───── Supplied records

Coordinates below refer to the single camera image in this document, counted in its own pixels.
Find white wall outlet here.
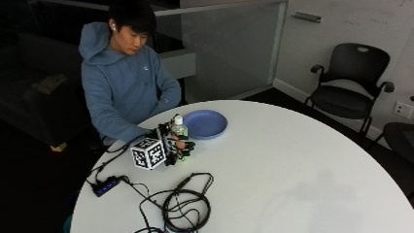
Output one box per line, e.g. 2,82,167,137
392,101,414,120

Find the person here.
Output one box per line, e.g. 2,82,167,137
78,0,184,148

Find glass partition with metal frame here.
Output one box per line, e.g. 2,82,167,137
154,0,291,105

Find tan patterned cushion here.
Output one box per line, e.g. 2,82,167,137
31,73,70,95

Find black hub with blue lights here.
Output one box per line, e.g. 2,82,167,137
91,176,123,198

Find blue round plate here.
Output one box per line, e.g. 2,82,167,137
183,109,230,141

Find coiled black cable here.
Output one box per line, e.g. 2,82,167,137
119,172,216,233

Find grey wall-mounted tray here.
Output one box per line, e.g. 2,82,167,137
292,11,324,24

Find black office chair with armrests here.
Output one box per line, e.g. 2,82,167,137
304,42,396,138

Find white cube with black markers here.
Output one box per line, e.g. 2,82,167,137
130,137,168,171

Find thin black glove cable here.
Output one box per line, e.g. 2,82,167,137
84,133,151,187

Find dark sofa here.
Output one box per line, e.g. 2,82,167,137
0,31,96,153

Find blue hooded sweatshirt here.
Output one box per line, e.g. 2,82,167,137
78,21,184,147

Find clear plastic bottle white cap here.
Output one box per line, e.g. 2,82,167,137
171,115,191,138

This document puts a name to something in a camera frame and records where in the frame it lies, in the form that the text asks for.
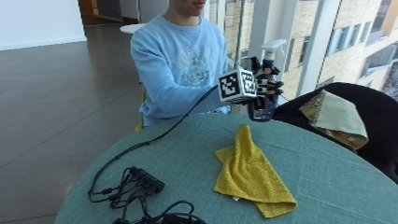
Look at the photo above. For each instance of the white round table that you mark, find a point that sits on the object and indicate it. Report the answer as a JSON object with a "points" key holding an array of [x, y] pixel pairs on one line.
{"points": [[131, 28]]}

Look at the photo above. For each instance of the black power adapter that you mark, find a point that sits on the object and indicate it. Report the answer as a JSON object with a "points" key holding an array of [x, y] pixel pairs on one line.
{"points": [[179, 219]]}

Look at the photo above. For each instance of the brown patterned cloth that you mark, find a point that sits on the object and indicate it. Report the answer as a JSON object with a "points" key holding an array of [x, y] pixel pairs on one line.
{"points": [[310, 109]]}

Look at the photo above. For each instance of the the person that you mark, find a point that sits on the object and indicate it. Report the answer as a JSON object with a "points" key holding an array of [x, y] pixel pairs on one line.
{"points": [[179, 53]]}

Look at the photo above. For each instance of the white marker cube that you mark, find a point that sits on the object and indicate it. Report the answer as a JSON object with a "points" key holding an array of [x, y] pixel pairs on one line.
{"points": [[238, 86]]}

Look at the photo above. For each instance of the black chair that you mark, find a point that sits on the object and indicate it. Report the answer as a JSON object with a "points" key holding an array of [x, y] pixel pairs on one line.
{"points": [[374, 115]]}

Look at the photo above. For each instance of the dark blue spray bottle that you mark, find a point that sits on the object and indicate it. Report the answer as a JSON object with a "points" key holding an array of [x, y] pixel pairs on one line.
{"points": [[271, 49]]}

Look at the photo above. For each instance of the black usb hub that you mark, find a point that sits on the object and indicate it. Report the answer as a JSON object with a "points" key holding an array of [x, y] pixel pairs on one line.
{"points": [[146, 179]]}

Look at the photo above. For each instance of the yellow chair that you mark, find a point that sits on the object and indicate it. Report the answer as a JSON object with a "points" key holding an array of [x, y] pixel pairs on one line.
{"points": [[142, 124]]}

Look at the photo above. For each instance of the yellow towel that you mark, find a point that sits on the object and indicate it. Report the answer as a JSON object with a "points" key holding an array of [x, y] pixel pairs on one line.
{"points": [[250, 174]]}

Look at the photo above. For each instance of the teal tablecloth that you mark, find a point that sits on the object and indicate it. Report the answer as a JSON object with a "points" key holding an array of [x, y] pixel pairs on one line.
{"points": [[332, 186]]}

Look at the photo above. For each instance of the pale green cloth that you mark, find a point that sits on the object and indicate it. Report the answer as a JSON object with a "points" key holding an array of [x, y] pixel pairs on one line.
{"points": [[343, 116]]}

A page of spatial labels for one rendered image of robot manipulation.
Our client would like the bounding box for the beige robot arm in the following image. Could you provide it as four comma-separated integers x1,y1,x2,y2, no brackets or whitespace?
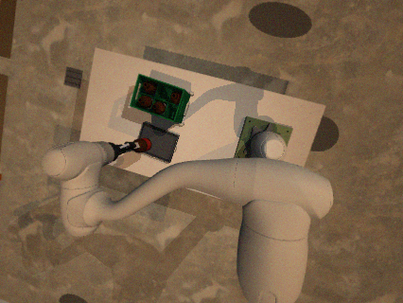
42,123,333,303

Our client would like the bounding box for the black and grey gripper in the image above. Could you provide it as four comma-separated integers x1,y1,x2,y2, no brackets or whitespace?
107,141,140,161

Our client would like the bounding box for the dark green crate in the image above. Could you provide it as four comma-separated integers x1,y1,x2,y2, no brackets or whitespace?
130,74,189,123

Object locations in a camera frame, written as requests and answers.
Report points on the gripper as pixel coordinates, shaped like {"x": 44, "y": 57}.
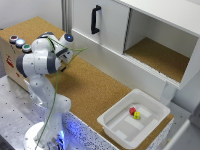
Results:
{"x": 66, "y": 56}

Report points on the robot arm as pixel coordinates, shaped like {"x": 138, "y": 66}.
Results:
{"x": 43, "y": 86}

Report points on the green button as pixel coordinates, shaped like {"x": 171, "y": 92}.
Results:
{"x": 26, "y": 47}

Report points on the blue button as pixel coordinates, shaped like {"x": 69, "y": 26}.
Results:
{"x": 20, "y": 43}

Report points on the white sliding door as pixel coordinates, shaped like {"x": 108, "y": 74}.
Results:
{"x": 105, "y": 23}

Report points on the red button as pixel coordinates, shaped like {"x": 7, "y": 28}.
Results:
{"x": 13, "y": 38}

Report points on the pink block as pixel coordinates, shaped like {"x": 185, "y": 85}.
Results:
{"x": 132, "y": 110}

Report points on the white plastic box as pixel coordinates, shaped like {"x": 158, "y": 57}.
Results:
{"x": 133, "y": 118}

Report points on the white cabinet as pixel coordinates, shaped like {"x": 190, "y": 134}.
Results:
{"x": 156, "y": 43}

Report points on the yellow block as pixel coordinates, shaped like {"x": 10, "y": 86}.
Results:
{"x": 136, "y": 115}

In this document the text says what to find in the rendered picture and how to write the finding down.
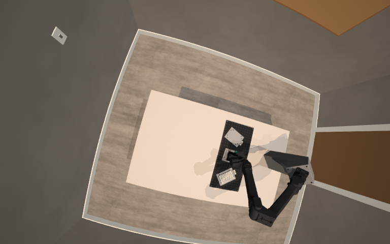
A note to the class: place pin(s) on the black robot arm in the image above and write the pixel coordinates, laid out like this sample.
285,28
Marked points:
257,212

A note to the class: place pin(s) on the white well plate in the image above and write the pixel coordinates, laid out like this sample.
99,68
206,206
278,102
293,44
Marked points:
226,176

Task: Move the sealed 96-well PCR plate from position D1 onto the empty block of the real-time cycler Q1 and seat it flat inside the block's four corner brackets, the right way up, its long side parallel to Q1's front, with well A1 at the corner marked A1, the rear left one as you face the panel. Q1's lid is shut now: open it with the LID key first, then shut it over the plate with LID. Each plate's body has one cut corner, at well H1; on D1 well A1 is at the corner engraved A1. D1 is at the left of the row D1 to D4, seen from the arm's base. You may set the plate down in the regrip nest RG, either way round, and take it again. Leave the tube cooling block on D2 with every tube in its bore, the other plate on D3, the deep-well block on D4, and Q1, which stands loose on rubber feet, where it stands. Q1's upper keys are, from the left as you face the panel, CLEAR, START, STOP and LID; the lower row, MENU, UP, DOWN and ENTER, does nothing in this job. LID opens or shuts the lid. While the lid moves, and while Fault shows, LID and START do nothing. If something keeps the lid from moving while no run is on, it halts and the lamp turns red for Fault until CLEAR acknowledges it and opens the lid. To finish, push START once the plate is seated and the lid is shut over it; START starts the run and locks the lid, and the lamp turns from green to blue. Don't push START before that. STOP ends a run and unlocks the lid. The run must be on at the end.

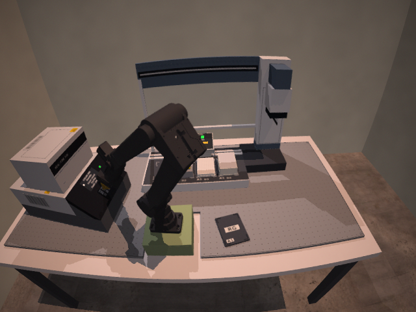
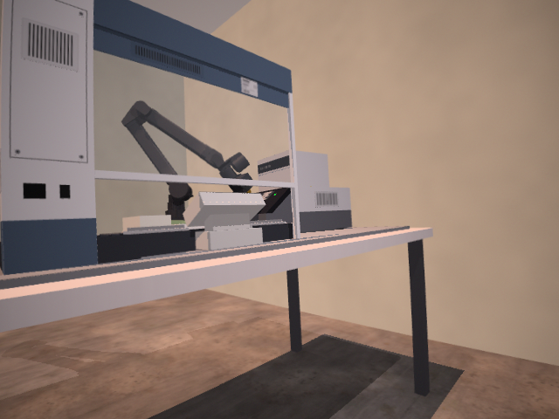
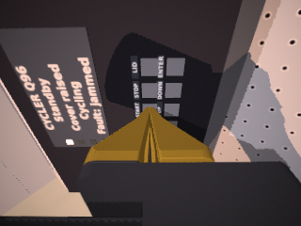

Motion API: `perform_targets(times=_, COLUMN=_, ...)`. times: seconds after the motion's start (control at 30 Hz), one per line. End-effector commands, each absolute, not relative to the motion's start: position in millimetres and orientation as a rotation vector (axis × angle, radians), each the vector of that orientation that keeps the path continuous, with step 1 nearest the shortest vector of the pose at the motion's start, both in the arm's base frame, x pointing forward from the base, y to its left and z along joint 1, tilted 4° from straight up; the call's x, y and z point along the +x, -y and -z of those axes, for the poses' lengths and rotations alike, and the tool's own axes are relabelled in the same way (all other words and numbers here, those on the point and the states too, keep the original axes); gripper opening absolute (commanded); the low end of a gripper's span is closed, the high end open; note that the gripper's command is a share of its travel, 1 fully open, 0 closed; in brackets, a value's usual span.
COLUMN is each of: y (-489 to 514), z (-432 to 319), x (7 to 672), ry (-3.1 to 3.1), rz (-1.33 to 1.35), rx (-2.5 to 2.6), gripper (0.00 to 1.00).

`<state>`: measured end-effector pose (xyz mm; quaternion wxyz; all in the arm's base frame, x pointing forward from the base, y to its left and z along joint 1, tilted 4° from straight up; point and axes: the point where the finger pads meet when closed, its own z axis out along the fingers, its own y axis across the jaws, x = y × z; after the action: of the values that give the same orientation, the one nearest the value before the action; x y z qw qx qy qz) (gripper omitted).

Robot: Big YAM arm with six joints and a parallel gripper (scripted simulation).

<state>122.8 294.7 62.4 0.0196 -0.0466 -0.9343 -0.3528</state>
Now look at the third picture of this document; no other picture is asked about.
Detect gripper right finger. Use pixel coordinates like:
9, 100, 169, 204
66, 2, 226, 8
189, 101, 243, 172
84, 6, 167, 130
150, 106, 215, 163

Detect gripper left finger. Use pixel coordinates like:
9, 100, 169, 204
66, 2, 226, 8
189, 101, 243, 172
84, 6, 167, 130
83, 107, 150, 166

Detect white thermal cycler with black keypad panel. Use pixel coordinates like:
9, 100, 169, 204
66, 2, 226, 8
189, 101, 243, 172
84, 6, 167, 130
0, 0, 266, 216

──────────

» Task to complete: Count the lines in the entries above that hold the string "plastic", and give that count without any other text.

» Response area: 2